Exploration budgets for virtually all upstream companies have been pared back drastically in the aftermath of the oil price collapse. Global spend on conventional exploration was US$90 bn in 2014; this year it will be US$40 bn of which virtually all is contractually fixed – zero previously uncommitted discretionary investment is being made in the current environment. We don't think overall exploration budgets will rise much above this level until 2019 at the earliest. Only those for whom exploration is a raison d'etre, such as Kosmos, have sustained spend at 2014 levels.

Reduced spend on exploration is part of a broader change in approach to resource capture underway. Attitudes to risk and reward are the driver, notably exploration's perceived high risk and damningly disappointing returns. There are alternatives with lower risk profiles.

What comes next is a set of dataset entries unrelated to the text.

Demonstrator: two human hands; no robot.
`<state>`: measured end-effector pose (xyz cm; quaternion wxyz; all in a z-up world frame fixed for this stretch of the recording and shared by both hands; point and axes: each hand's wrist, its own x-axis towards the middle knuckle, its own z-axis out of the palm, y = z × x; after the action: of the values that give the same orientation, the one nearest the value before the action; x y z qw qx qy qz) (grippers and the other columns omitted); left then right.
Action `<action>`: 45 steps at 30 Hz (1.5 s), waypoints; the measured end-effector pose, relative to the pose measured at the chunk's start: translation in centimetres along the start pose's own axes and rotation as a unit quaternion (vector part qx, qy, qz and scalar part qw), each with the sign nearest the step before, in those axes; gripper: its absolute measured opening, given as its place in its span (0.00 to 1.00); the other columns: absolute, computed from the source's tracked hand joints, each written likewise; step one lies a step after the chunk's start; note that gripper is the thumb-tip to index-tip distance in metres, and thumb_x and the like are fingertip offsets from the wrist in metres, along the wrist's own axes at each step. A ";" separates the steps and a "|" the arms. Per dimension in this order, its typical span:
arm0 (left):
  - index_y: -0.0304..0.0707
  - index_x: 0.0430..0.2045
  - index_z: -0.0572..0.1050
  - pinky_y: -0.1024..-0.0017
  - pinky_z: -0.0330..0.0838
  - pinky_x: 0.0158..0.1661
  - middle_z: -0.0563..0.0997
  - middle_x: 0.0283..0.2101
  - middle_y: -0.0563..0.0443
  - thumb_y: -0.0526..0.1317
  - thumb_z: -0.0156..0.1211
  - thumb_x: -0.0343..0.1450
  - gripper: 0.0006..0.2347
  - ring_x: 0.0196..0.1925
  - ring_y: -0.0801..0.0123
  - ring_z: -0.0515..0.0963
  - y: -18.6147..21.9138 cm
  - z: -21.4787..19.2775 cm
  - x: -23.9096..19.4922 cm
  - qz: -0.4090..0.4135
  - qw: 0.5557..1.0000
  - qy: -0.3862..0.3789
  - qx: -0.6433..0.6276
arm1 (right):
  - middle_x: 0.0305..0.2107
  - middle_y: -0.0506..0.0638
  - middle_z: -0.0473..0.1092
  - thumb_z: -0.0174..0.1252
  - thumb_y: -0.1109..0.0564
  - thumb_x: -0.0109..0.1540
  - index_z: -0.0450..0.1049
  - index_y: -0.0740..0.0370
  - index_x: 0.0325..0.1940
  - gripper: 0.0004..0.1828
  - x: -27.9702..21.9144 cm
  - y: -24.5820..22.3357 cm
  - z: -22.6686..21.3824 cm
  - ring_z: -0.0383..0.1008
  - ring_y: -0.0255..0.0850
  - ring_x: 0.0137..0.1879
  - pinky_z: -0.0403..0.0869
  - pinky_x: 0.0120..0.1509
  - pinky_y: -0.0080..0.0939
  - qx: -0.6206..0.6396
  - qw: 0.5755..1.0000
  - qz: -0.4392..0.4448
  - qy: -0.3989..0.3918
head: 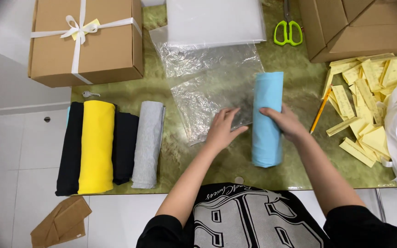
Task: The person ties a white ribbon into a bow on a brown cardboard box, then writes on a yellow sticky note with a pencil and attaches it to the box. The person then places a folded light blue cloth into a clear plastic bag and seals it.
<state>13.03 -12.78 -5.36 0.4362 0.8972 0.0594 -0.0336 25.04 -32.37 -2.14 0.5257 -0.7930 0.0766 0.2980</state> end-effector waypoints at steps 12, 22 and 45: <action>0.56 0.53 0.74 0.54 0.79 0.50 0.79 0.49 0.55 0.38 0.60 0.74 0.13 0.56 0.58 0.79 -13.0 3.3 -1.9 0.050 0.987 0.060 0.138 | 0.52 0.66 0.76 0.74 0.27 0.53 0.76 0.56 0.67 0.46 3.4 8.8 -2.5 0.74 0.63 0.63 0.73 0.65 0.65 -0.193 0.972 -0.054 0.123; 0.42 0.56 0.79 0.58 0.75 0.61 0.80 0.59 0.48 0.26 0.53 0.73 0.18 0.63 0.53 0.77 -10.5 0.9 -3.3 0.098 0.982 0.140 0.080 | 0.40 0.70 0.77 0.77 0.41 0.49 0.78 0.62 0.54 0.36 -0.6 8.7 2.0 0.79 0.70 0.52 0.77 0.53 0.68 -0.266 0.915 -0.301 -0.021; 0.31 0.75 0.60 0.55 0.51 0.78 0.65 0.76 0.42 0.21 0.43 0.80 0.25 0.79 0.51 0.60 -2.1 -3.1 -7.2 0.160 0.973 0.159 0.059 | 0.70 0.71 0.54 0.72 0.40 0.66 0.53 0.76 0.76 0.51 0.8 -4.1 9.6 0.58 0.66 0.79 0.65 0.73 0.76 0.348 0.930 0.027 0.119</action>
<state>5.62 -9.61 -4.34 0.3674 0.9131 -0.0181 0.1761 23.74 -21.97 -1.92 0.7474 -0.5875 0.2591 0.1705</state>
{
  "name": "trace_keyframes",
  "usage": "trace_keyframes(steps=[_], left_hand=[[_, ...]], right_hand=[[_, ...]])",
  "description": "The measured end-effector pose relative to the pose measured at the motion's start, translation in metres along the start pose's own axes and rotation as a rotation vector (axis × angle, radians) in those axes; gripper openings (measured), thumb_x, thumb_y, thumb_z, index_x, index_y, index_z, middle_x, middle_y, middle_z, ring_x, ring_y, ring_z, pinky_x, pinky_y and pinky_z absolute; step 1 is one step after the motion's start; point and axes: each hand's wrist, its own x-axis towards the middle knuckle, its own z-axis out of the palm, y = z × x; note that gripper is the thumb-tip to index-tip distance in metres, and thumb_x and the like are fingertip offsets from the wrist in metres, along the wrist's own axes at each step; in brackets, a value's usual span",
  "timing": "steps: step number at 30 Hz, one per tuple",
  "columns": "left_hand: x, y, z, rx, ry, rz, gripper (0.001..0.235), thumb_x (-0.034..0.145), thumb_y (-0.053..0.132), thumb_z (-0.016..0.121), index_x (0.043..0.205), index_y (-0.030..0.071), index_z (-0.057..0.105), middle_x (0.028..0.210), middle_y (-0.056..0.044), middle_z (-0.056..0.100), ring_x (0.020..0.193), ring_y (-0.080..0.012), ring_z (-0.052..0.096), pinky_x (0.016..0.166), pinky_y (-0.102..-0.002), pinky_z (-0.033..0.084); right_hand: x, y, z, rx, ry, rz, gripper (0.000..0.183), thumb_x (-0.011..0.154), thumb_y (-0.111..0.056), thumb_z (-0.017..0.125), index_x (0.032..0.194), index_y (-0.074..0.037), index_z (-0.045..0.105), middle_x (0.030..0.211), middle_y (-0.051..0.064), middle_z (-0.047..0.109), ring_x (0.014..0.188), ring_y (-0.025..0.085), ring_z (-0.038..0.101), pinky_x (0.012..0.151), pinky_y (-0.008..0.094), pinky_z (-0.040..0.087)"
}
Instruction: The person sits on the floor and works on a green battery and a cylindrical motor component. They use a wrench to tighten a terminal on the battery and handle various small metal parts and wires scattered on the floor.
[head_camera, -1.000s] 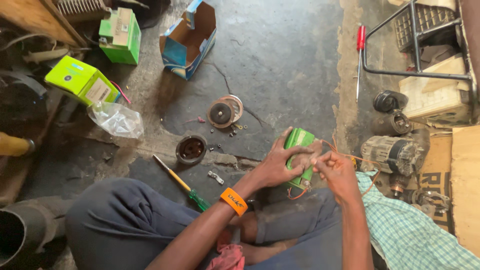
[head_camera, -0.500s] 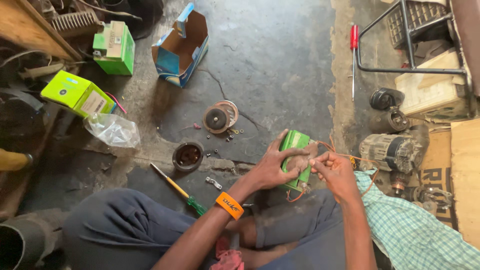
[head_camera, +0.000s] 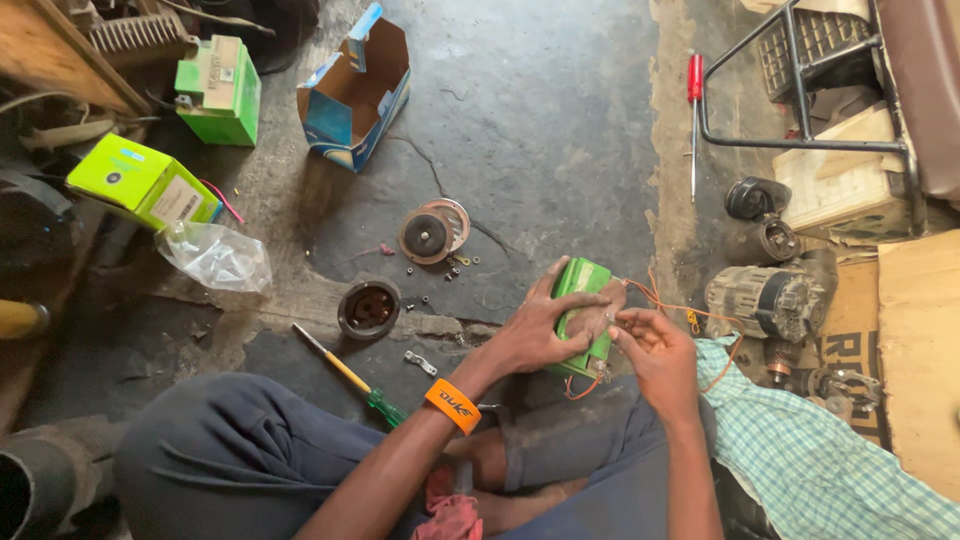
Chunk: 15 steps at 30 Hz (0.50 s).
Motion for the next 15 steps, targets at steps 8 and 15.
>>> trace_keyframes(steps=[8, 15], left_hand=[[0.001, 0.005, -0.003, 0.003, -0.003, -0.038, 0.058, 0.077, 0.034, 0.073, 0.135, 0.029, 0.068, 0.163, -0.035, 0.026, 0.157, -0.0482, 0.018, 0.122, -0.055, 0.029], [-0.001, 0.005, -0.006, 0.004, -0.013, -0.015, 0.057, 0.079, 0.033, 0.073, 0.136, 0.029, 0.067, 0.164, -0.034, 0.028, 0.158, -0.0477, 0.017, 0.123, -0.055, 0.028]], right_hand=[[0.016, 0.018, -0.012, 0.054, -0.017, 0.185, 0.014, 0.090, -0.005, 0.076, 0.101, 0.001, 0.070, 0.083, 0.003, 0.068, 0.072, 0.008, 0.062, 0.064, 0.023, 0.049], [0.031, 0.030, -0.019, 0.122, -0.029, 0.212, 0.014, 0.088, -0.005, 0.079, 0.096, 0.002, 0.070, 0.075, 0.004, 0.065, 0.061, 0.009, 0.057, 0.055, 0.024, 0.044]])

Majors' resource capture strategies are already becoming more balanced between exploration, unconventionals, DROs and M&A. Unconventionals have crept up in importance, accounting for 18% of the Majors' spend in 2015, concentrated mainly among ExxonMobil, Chevron, Shell and BP. The Majors are underweight exposure to unconventionals but the proportion is only going to increase over time.

A new phase of large scale Discovered Resource Opportunities (DROs) such as Iran and Mexico has emerged in the last few years. DROs typically (though not always) have modest returns, commensurate with low below-ground risk. But the contracts are usually long-life - Total's ADCO deal signed in 2015 will deliver oil volumes equivalent to 7% of the company's 2017 production for 40 years. The Majors will also use M&A to acquire new or beef up existing advantaged positions, with ExxonMobil's acquisition of Inter Oil's PNG gas assets earlier in 2016 a prime example.

Exploration teams are having to make smaller budgets do more. Lower drilling costs are helping with rates for rigs out of contract half what they were in 2014. But so too do strategies. In a 'risk off' market, appraisal/mature basins/ onshore/short lead times trump exploration/frontier/deep water/long lead times. Meticulous prospect screening is key, and value is king once again over volume.

The early evidence is that a sharper focus is already paying off. The Majors achieved an average full cycle IRR of 9% from conventional exploration in 2015, the best since 2010 (10%) in the latest analysis by our Exploration Service. One swallow doesn't make a summer, but this brings to an end the dog days of this decade which culminated with an average IRR of 1% in 2014. For the record, the Majors' average IRR for 2015 was 12% from organic unconventional activity, and returns from unconventionals have been superior over the last 5 years.

Where do conventional explorers go from here? Keep ploughing the same furrow seems the best bet – drive up success rates and returns with low risk strategies. The missing element is volume, for the most part found in basins synonymous with frontier/deepwater/long lead times – as well as high development costs with big capital commitments.

Progress is being made to get project costs down, but not enough has happened yet to make all but the biggest frontier discoveries competitive with tight oil on the future supply curve.

The industry's ultra-conservative approach to risk will change as costs fall over time and if the uptick in conventional exploration returns turns into a trend. Higher oil prices would also help. When the market is once again 'risk on' those few companies taking advantage of the downturn and acquiring frontier acreage with low commitments will reap the rewards, whilst others may rue a missed opportunity. And by then perhaps conventional exploration will be winning a bigger share of the budget.